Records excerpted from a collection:
*****

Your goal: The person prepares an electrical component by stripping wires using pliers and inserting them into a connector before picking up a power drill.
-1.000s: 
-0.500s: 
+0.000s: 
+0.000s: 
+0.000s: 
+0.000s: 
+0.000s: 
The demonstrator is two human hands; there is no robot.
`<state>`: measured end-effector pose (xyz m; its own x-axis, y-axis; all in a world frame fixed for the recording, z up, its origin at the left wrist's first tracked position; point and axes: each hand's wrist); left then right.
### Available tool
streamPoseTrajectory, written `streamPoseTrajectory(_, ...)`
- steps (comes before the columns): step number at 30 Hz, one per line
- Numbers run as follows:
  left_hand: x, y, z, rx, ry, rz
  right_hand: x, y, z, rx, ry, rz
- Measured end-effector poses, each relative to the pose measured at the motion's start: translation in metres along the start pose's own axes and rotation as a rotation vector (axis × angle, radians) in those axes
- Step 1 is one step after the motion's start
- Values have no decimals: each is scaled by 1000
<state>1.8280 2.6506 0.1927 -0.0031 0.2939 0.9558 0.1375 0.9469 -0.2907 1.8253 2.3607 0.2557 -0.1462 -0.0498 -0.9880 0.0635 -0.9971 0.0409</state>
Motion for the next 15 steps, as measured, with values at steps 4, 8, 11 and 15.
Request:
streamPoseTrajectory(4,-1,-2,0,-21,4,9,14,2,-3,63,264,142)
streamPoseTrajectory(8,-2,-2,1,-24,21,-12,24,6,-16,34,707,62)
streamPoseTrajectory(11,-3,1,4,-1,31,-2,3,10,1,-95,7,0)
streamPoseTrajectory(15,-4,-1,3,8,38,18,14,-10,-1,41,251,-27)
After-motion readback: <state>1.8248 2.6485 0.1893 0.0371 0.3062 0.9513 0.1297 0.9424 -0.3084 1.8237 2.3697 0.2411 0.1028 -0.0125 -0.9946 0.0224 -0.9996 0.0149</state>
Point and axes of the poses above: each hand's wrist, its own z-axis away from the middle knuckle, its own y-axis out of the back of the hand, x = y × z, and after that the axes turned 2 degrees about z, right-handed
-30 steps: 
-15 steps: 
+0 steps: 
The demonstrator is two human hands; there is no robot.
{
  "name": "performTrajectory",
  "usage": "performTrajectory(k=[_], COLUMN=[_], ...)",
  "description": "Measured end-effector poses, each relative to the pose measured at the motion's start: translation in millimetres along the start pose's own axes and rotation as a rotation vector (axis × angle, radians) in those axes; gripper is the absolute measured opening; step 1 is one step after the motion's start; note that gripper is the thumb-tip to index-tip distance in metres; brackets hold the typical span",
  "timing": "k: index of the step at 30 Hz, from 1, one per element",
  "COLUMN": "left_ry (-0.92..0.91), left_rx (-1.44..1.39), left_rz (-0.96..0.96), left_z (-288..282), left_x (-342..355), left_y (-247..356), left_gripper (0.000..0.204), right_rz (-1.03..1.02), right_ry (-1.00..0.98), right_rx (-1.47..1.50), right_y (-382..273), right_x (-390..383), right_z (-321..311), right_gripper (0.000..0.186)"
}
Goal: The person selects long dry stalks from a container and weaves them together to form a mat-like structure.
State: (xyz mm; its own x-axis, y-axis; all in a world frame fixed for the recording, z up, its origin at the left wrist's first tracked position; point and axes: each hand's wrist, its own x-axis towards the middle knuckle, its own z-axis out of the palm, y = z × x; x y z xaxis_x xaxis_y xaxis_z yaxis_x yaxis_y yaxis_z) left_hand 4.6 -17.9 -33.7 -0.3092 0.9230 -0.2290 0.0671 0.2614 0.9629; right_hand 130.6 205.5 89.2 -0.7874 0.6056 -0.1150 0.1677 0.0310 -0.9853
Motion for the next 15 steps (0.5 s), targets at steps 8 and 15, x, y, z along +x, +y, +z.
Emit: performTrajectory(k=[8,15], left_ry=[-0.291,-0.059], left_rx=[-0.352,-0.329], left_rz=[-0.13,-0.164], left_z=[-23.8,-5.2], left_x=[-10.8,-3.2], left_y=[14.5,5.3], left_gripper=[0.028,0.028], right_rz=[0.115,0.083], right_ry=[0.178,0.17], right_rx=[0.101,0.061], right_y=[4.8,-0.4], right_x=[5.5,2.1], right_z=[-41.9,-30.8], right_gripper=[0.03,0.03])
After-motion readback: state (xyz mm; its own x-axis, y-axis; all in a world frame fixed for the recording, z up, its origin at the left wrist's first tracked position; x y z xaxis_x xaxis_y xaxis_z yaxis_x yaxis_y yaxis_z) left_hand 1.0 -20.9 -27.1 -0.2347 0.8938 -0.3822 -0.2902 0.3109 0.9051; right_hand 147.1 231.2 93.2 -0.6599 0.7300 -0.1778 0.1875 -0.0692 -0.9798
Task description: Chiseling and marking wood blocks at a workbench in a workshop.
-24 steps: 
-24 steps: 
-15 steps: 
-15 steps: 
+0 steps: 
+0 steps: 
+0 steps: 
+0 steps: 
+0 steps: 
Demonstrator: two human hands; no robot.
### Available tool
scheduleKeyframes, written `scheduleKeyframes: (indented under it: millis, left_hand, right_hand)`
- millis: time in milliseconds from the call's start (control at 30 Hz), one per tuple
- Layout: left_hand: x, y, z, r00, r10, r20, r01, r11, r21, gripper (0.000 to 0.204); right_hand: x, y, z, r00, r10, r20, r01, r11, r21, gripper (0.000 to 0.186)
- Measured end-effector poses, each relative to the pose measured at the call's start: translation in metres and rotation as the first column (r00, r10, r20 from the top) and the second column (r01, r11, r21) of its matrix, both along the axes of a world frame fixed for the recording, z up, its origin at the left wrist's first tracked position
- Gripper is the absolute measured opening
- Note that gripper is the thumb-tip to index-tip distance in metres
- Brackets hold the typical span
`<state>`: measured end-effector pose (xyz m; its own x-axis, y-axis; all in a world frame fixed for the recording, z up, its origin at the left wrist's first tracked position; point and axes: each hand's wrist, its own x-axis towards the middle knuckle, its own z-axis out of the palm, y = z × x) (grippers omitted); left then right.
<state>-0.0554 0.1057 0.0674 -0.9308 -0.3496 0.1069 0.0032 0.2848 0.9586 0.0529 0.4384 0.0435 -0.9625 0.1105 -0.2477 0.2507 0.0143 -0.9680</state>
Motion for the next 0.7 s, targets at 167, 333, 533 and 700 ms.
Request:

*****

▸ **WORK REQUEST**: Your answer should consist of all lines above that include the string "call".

▸ **RESPONSE AREA**:
- millis: time in milliseconds from the call's start (control at 30 Hz), one per tuple
- Measured end-effector poses, each relative to the pose measured at the call's start: translation in metres and rotation as the first column (r00, r10, r20 from the top) and the second column (r01, r11, r21) of its matrix, both along the axes of a world frame fixed for the recording, z up, its origin at the left wrist's first tracked position

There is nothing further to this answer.